-------- Material provided

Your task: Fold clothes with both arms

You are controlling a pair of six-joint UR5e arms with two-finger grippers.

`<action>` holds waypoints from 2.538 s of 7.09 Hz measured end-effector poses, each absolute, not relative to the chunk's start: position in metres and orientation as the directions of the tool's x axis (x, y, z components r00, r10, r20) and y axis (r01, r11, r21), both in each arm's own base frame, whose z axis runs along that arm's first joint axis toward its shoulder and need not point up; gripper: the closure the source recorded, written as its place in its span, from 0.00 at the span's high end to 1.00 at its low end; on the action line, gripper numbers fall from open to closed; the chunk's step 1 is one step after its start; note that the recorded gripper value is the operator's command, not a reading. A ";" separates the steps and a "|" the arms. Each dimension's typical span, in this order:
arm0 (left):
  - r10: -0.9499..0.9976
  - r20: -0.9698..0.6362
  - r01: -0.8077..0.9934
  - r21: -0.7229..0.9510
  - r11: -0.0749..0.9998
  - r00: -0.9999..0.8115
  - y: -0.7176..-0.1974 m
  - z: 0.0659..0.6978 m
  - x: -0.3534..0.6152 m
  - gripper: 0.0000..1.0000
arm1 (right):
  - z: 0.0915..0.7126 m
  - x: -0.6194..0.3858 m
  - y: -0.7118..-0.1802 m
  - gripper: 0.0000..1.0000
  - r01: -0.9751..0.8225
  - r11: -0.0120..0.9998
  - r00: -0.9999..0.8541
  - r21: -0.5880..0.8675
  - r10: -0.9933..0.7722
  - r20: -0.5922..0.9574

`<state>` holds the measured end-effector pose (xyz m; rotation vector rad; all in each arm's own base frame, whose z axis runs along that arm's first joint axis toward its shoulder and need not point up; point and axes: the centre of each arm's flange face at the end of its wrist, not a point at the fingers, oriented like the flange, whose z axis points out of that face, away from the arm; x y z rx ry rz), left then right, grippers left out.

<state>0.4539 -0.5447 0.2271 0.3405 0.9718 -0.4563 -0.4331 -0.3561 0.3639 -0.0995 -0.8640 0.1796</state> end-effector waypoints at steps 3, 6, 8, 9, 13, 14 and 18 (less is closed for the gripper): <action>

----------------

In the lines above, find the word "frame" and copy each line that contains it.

`<action>` holds waypoints from 2.538 s of 7.09 Hz measured end-effector poses, each absolute, not relative to the chunk's start: position in metres and orientation as the directions of the tool's x axis (x, y, z components r00, r10, r20) and y axis (r01, r11, r21), both in each arm's own base frame, whose z axis runs along that arm's first joint axis toward its shoulder and need not point up; gripper: the closure the source recorded, written as its place in its span, from 0.00 at the span's high end to 1.00 at its low end; on the action line, gripper numbers fall from open to closed; the chunk's step 1 is one step after its start; note that the recorded gripper value is the operator's command, not a reading. A ";" separates the steps and a "|" the arms. Each dimension's typical span, in this order:
`<state>` holds the measured end-effector pose (xyz m; rotation vector rad; all in each arm's own base frame, whose z axis runs along that arm's first joint axis toward its shoulder and need not point up; point and axes: the centre of each arm's flange face at the end of its wrist, not a point at the fingers, oriented like the flange, whose z axis points out of that face, away from the arm; x y z rx ry rz), left then right, grippers left out.

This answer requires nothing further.